> _ABOUT THIS TASK_:
The listing below holds a line with "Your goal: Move" and a later line with "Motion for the". Write out those two lines and every line between them, exactly, and nothing else.

> _INFORMATION SUPPLIED_:
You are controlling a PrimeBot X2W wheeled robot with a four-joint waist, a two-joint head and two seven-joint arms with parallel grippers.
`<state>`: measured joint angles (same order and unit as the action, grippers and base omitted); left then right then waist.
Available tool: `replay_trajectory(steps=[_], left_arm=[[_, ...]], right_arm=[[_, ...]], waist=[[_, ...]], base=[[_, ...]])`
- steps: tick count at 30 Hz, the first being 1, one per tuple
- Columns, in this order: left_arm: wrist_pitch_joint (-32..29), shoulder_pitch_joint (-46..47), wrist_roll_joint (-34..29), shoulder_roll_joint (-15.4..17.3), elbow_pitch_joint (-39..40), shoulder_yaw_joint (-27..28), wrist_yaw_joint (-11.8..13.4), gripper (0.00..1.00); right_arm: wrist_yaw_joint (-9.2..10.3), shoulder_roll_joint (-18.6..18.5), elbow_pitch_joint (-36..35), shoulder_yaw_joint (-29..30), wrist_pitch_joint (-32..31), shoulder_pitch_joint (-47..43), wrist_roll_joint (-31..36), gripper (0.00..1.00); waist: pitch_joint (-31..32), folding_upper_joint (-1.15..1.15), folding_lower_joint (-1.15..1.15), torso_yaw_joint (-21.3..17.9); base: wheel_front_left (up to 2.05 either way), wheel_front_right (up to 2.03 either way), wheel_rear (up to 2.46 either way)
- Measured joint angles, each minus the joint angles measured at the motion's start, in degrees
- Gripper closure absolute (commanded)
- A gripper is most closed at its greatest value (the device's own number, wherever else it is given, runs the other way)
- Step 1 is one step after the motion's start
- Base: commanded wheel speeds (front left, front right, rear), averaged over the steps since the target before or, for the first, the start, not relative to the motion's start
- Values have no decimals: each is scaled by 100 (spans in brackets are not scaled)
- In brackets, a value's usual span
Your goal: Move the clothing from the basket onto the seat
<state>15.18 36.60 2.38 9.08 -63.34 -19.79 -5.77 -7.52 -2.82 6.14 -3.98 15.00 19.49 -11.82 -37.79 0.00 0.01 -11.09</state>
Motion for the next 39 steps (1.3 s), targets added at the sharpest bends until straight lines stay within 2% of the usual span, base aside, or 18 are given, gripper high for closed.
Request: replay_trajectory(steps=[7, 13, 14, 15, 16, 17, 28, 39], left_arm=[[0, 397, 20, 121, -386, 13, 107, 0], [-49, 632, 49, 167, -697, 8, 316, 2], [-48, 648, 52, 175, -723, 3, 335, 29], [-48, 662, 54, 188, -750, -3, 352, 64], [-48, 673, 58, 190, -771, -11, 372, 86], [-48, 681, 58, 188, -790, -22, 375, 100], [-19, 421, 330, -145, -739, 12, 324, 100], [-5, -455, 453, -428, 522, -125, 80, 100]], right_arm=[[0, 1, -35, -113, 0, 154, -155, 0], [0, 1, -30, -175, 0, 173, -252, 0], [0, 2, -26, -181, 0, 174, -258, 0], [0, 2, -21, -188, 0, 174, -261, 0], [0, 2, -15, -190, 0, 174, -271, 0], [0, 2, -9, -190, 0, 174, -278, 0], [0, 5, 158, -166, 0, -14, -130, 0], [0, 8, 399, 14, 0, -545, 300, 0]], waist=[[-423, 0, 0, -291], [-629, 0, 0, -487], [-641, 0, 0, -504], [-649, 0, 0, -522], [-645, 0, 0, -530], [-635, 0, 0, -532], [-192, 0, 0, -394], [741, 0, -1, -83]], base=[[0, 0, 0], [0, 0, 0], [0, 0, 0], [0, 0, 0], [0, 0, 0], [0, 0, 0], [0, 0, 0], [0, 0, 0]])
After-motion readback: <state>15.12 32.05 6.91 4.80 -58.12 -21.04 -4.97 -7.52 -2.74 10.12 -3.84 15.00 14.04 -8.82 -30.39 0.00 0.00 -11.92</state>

> _YOUR SOLUTION_:
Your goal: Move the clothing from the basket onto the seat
<state>15.18 36.60 2.38 9.08 -63.34 -19.79 -5.77 -7.52 -2.82 6.14 -3.98 15.00 19.49 -11.82 -37.79 0.00 0.01 -11.09</state>
Motion for the next 39 steps (1.3 s), targets added at the sharpest bends until straight lines stay within 2% of the usual span, base aside, or 18 are given, gripper high for closed.

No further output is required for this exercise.